Metro Transit Police Chief Michael A. Taborn, who has been with the agency for 31 years, announced Thursday that he is retiring.

Taborn, 60, has served as chief since 2008, overseeing about 500 officers operating in the District, Maryland and Virginia.

Metro said it will conduct a nationwide search to replace Taborn, who is expected to stay on to help oversee operations on Inauguration Day next month and then step down in the spring.

In an interview, Metro General Manager Richard Sarles said Taborn told him a “couple of years ago that he wanted to retire.” But Sarles said he told him that he’d like him “to stick around.”

On Thursday, Taborn met with Metro board members in executive session and told them about his plans to retire from the post, which pays him $181,280 a year.

Metro Transit Police Chief Michael A. Taborn said Thursday he is retiring after two tours and a total 31 years at the agency. (Larry Levine/WMATA)

During his tenure as police chief, Taborn oversaw the addition of 100 officers to the force and fostered more cooperation with other law enforcement agencies in combating vehicle break-ins in Metro parking lots.

Still, crime in the Metro system ebbs and flows.
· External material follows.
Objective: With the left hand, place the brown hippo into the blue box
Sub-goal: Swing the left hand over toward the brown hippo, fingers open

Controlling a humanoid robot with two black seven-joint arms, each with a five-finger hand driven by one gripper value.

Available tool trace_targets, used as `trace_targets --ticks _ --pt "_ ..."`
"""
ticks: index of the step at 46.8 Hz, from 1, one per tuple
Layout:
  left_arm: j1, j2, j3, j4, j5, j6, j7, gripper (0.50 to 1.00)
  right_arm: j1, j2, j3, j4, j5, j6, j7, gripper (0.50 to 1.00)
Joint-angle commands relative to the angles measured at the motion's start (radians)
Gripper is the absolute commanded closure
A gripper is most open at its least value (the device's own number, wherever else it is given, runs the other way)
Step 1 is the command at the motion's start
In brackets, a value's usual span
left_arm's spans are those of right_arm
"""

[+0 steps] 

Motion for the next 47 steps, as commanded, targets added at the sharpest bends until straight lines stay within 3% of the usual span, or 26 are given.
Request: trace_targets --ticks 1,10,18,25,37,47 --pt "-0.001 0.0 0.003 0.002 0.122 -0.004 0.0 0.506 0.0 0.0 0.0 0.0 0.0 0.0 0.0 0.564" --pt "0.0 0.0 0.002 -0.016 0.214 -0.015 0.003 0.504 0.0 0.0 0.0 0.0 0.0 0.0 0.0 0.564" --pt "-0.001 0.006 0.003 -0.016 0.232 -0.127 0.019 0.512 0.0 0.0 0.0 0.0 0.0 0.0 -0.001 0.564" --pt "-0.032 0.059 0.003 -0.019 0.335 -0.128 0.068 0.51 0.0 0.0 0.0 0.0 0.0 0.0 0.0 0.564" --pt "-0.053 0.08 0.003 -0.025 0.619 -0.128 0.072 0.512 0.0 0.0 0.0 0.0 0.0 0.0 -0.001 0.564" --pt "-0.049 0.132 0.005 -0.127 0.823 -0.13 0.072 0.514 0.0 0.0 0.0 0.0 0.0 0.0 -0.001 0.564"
Aggravated assaults, burglaries and robberies are up by about 7 percent as of October — the most recent month for which statistics are available — compared with last year, according to Metro. Crime at parking facilities is down 26 percent, compared with the same period last year.

Taborn has a long history with Metro, having worked under every general manager, he said, including the first, Jackson Graham.

He started as an officer, rose through the ranks to become a captain and served for 10 years as the training division commander. He resigned in 2002 to work for the Federal Transit Administration. At the FTA, he served as the director of the Office of Transit Safety and Security before returning to Metro in 2008 as chief.

Taborn said he had planned to stay in the chief’s job for five years and intends to do consulting work after leaving the agency.

“It is time to turn another page in my life and slow down a little bit,” he said in an interview. “And not be wedded to a BlackBerry 24-7.”

Taborn’s tenure was marked by criticism from some quarters.

Some riders and bus operators have complained that he has not put enough officers on trains and buses, even as misbehavior and violence plague some bus routes.

Taborn’s officers also have had concerns.

Last year, he received a vote of “no confidence” from the union that represents Metro’s transit officers. It said the department had not fixed a faulty police radio system. Metro said it has since put in new equipment that should alleviate the problem of radios not working in some tunnels and certain parts of the system.

Taborn defended himself by saying that the union didn’t “offer up anything” on what its complaints were. “I haven’t heard anything of what their issues were,” he said. “It was publicized but not identified as to the causes of their concerns.”

He said he has an open-door policy and meets daily with the staff members who report directly to him and two to three times a year with rank-and-file officers and detectives.

In a recent survey by the International Association of Chiefs of Police, officers under Taborn said he has run a department that they said was too top-heavy and not prepared enough for possible terrorist attacks.